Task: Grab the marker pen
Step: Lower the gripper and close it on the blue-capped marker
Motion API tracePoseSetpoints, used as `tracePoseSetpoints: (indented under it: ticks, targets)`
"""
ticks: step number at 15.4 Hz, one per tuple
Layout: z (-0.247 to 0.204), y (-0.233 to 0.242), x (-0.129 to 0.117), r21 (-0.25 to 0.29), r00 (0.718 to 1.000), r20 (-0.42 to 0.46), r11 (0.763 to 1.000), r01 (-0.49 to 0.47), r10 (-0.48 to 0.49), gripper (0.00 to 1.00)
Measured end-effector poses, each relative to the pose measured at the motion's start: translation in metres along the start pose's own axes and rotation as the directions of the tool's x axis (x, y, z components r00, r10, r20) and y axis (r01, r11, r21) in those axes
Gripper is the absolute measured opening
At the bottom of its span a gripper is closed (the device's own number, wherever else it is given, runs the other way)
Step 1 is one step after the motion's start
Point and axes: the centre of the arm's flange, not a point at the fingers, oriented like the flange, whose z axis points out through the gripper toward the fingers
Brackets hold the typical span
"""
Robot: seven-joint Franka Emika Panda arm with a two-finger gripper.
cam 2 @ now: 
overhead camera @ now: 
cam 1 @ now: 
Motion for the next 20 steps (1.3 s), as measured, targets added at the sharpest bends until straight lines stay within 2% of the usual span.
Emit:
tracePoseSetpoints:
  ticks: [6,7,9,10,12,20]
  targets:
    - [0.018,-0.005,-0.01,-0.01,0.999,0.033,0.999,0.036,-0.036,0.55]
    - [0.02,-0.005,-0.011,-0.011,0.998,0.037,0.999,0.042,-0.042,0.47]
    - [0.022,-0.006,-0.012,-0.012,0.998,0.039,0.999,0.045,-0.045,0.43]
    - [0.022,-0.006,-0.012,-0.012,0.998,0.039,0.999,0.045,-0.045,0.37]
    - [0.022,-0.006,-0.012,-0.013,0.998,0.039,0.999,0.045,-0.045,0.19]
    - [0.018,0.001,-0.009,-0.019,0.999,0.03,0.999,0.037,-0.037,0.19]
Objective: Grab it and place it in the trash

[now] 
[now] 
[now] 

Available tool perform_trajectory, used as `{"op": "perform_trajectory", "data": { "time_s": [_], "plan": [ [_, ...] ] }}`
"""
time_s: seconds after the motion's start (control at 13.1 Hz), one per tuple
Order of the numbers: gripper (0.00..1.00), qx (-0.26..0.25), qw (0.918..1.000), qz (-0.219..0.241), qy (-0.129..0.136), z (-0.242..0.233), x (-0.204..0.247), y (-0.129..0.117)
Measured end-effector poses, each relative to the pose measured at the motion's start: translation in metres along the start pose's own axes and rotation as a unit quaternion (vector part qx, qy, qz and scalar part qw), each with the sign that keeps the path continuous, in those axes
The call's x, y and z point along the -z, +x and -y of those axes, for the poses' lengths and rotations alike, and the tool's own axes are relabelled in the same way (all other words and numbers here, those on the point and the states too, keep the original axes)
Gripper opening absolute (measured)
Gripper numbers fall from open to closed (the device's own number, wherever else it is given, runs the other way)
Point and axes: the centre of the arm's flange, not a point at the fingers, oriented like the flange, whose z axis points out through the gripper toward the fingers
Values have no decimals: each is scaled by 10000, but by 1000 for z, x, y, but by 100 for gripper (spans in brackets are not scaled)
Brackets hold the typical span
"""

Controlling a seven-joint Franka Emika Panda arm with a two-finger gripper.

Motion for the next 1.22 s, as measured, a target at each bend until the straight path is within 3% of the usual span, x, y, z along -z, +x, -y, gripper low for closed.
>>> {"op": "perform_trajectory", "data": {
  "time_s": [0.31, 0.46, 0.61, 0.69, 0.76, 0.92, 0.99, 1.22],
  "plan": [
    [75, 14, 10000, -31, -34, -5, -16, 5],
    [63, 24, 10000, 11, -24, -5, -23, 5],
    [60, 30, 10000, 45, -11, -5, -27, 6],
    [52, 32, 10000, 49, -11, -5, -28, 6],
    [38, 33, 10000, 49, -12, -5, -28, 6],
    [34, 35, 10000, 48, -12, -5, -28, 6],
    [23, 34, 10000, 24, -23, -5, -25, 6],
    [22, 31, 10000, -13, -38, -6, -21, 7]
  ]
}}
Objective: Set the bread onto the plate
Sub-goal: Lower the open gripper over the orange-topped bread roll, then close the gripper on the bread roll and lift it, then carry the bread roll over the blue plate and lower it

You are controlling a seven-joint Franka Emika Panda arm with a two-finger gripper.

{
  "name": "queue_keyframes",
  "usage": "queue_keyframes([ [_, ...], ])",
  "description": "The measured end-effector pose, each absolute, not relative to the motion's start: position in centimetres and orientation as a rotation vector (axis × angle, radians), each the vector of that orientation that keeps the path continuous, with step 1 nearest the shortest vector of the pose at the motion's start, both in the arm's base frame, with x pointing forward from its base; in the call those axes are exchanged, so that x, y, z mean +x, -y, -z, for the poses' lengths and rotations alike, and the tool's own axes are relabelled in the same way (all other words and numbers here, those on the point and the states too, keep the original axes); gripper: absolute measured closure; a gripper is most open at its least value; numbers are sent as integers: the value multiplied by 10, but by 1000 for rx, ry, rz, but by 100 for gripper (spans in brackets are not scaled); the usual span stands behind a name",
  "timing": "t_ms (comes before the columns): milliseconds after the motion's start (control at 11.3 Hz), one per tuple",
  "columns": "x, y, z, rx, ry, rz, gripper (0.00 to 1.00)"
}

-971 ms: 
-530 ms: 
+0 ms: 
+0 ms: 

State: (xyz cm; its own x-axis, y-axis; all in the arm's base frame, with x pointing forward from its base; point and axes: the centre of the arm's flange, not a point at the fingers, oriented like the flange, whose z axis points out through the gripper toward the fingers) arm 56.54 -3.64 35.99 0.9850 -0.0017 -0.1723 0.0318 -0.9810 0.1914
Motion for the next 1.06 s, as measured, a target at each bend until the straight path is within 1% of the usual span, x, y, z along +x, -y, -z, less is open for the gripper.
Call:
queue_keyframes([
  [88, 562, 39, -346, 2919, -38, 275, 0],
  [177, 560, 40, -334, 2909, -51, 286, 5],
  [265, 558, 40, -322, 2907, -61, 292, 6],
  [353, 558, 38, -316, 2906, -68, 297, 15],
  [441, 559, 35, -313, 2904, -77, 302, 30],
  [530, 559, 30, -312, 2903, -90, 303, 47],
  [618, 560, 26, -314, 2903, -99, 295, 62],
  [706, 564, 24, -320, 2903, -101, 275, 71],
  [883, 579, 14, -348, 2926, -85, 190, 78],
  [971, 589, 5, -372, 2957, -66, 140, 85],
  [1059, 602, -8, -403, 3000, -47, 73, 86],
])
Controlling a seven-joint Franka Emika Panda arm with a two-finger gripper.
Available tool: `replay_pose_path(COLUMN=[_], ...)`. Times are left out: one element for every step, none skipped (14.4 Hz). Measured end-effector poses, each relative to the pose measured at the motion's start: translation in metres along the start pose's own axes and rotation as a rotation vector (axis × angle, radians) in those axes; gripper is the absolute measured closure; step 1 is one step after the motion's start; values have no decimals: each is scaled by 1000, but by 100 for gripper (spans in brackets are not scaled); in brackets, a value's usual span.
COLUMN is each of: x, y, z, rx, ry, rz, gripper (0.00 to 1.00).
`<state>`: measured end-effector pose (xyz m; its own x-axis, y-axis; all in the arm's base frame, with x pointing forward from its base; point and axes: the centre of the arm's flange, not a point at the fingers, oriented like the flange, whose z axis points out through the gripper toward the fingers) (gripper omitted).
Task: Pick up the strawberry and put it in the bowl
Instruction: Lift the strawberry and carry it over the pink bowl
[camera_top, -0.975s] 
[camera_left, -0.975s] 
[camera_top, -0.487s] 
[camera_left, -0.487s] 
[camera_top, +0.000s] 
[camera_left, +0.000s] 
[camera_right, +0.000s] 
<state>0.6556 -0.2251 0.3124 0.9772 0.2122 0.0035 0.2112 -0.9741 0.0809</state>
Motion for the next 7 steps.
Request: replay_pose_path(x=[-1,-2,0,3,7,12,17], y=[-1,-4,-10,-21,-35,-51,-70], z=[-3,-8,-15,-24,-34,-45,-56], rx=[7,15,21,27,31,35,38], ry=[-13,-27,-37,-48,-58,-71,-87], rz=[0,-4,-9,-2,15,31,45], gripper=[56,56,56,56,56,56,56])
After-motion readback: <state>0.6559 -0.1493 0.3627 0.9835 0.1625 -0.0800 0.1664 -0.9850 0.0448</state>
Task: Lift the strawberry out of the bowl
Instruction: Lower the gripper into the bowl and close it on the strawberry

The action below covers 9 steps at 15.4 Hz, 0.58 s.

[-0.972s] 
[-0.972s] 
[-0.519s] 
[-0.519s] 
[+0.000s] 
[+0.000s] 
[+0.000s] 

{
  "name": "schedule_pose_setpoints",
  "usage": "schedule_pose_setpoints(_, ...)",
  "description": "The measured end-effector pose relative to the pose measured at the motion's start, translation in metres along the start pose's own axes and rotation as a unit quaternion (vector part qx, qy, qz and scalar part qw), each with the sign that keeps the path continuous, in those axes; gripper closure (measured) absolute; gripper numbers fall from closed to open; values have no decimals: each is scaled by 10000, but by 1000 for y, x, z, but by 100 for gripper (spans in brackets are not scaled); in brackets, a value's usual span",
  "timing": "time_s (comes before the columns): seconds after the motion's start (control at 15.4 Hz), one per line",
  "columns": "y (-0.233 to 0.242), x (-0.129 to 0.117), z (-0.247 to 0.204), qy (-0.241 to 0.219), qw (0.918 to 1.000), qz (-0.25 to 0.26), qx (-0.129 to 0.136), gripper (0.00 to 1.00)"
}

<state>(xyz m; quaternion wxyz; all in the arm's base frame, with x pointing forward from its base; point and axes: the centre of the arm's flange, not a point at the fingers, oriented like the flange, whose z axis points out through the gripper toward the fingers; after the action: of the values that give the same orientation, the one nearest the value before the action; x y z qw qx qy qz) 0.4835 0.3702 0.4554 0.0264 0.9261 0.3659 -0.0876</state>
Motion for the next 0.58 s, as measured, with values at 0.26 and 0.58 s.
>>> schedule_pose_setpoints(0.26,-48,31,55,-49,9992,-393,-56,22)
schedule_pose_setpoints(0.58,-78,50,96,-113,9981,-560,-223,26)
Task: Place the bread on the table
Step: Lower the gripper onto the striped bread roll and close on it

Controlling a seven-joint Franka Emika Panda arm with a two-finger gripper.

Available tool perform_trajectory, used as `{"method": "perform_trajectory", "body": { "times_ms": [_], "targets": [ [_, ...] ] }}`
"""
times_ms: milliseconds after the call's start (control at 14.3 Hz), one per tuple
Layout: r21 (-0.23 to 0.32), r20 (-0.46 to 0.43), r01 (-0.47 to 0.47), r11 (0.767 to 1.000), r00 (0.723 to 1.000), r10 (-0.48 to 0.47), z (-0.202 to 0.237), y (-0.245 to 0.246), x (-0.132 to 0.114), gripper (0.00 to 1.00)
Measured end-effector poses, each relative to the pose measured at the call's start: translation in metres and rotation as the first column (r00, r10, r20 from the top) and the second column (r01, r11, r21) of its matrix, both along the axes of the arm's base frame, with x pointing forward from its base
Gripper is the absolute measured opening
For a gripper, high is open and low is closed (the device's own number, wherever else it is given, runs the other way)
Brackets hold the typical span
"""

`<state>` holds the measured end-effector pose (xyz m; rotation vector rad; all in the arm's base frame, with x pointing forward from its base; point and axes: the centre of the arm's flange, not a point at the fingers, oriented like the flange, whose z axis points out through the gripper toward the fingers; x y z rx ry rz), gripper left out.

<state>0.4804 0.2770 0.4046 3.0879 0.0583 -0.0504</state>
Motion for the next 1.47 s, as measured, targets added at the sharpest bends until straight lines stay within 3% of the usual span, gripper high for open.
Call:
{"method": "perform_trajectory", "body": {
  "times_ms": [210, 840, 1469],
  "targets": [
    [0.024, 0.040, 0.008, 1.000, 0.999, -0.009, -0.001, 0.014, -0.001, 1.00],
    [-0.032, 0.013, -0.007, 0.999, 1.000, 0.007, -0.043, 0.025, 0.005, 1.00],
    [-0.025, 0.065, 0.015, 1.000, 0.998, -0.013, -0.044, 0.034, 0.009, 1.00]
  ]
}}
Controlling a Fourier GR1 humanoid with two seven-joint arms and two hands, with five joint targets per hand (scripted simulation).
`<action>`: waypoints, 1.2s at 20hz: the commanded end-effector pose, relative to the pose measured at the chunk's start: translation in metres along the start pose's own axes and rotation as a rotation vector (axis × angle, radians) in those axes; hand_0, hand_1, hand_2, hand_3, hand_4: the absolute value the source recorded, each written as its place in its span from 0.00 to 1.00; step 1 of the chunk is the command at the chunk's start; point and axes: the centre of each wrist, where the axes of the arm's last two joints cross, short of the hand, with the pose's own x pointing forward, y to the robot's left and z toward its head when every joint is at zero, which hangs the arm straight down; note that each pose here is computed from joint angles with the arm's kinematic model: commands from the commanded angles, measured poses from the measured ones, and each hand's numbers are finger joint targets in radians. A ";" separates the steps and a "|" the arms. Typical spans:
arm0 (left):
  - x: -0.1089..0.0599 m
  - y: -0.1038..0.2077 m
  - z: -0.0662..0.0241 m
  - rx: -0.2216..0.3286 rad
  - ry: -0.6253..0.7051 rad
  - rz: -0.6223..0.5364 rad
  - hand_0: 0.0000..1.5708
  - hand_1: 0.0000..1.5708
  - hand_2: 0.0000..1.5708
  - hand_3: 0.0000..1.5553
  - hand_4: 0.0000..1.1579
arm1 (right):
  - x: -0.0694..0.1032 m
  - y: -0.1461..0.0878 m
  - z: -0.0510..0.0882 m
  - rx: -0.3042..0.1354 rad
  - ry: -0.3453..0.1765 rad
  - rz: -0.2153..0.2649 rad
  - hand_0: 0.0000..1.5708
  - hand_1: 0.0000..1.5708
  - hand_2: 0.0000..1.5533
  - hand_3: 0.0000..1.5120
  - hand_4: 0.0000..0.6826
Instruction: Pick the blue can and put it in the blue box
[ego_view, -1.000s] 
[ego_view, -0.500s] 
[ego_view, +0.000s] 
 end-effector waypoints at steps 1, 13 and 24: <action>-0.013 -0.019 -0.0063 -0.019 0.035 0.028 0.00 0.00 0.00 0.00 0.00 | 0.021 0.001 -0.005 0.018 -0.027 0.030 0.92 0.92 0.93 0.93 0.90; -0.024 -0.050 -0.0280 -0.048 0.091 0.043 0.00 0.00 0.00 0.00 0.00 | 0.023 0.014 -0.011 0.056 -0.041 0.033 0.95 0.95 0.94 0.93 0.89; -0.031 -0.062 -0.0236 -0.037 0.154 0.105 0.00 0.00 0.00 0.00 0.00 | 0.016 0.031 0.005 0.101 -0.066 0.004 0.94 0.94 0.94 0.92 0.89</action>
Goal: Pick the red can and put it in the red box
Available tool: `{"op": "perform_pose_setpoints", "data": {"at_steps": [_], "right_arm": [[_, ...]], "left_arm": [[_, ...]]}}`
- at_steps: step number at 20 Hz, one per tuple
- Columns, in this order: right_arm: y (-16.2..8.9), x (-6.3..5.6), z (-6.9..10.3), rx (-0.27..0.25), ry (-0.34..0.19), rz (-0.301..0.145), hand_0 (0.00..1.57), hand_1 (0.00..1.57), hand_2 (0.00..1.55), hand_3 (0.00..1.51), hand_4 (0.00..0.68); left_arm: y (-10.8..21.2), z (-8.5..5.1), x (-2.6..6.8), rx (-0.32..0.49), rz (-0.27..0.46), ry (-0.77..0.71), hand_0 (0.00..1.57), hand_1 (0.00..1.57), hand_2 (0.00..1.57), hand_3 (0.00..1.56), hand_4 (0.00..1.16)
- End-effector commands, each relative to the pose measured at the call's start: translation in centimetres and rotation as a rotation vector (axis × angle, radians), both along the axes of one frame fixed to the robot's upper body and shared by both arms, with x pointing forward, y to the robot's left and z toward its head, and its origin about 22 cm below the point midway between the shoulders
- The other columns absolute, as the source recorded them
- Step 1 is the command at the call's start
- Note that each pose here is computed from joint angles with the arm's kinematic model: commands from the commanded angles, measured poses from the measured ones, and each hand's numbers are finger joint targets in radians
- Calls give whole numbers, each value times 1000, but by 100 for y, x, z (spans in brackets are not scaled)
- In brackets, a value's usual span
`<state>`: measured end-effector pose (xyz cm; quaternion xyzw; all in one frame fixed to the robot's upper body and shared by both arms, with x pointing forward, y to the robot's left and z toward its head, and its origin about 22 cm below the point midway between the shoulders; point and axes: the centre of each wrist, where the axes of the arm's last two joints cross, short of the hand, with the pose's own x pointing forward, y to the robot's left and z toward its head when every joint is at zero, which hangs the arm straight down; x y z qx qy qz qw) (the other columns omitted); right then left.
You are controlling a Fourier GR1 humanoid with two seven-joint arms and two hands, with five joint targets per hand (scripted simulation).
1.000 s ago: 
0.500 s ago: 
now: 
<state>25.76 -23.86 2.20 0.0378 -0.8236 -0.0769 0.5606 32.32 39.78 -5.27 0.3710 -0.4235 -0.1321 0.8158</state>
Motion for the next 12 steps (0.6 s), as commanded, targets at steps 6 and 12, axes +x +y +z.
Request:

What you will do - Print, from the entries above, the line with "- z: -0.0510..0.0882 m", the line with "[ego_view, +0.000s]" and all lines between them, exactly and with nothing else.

Answer for the task -
  - z: -0.0510..0.0882 m
  - rx: -0.3042..0.1354 rad
  - ry: -0.3453..0.1765 rad
  - rz: -0.2153..0.2649 rad
  - hand_0: 0.0000..1.5708
  - hand_1: 0.0000..1.5708
  - hand_2: 0.0000..1.5533
  - hand_3: 0.0000..1.5120
  - hand_4: 0.0000..0.6826
Instruction: Pick the blue can and put it in the blue box
[ego_view, -1.000s] 
[ego_view, -0.500s] 
[ego_view, +0.000s] 

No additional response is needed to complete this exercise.